# Task requirements:
From the line containing "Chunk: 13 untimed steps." to the last line of the records, please reproduce every line exactly and nothing more.

# Data to examine:

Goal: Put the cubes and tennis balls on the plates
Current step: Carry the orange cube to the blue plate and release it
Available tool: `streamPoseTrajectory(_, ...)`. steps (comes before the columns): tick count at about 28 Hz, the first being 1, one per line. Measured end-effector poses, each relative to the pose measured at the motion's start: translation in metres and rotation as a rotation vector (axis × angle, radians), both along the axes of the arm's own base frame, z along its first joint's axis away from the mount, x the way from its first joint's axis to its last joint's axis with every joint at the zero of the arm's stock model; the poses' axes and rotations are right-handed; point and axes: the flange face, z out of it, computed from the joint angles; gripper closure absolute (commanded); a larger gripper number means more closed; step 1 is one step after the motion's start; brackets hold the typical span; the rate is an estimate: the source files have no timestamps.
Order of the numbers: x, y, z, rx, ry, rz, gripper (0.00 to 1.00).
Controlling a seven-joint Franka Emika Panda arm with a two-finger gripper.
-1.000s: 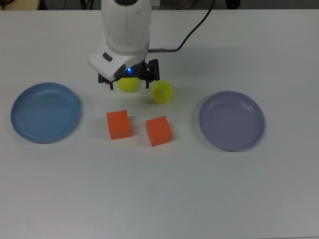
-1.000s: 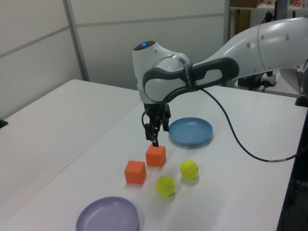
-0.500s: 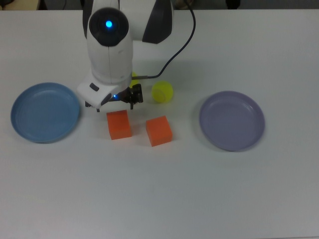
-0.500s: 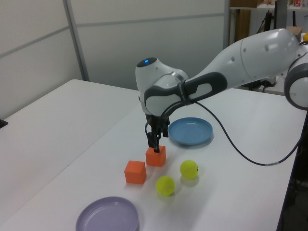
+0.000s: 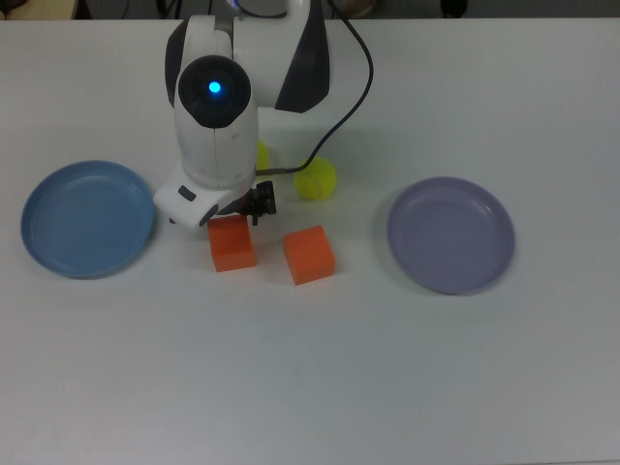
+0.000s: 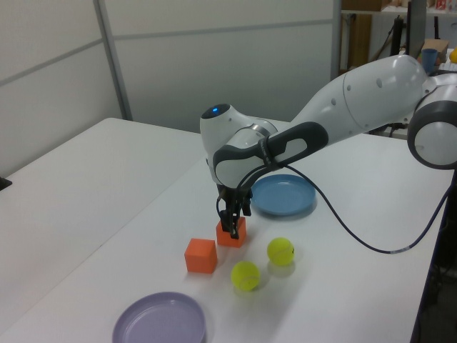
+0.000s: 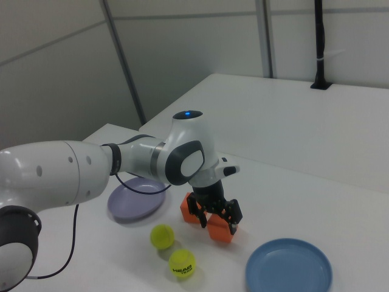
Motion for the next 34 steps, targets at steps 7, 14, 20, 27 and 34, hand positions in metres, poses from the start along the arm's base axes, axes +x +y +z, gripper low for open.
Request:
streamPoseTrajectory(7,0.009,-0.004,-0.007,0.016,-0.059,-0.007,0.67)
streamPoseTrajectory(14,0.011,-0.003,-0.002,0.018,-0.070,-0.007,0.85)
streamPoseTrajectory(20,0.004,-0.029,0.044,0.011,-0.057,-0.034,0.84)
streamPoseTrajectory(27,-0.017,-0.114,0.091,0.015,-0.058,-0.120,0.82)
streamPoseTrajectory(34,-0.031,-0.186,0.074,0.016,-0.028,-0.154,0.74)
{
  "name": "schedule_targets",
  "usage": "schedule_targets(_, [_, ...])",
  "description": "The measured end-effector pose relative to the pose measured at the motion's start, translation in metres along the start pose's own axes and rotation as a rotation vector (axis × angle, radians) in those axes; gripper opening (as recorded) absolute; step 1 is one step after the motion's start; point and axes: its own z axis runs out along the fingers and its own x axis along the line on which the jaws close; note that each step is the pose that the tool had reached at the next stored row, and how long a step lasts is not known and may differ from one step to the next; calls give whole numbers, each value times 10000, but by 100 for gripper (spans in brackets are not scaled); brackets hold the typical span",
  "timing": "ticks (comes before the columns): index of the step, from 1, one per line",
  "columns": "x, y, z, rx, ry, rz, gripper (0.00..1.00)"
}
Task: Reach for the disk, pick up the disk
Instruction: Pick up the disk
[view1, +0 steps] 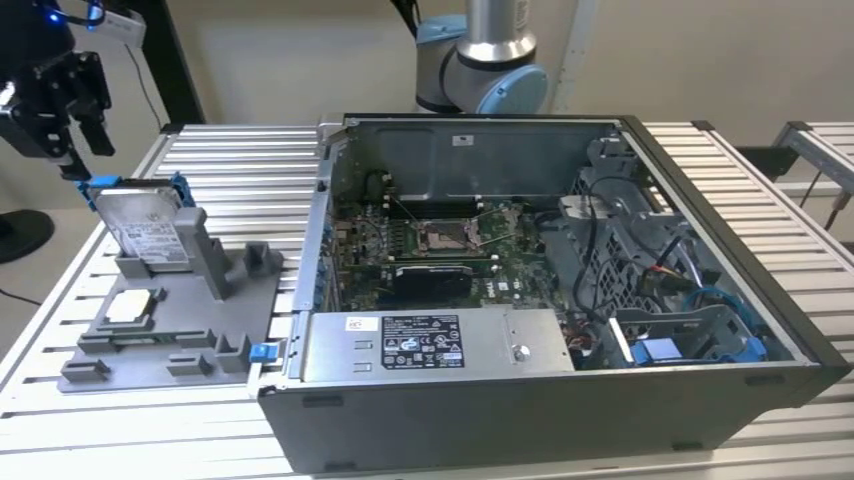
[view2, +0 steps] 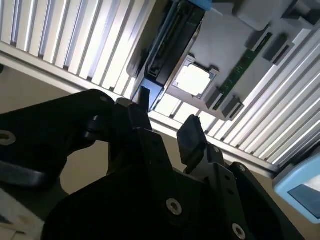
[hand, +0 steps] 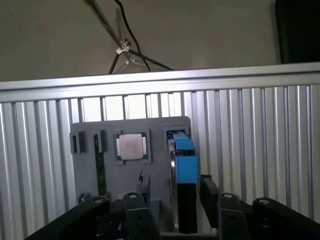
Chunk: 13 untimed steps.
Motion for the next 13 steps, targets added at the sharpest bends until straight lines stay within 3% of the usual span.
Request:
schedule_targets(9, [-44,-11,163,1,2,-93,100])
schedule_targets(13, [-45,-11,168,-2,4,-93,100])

# Solution for this problem:
Chunk: 13 untimed steps.
Motion for the next 13 steps, targets added at the sharpest bends until straight lines stay within 3% of the usual span.
Request:
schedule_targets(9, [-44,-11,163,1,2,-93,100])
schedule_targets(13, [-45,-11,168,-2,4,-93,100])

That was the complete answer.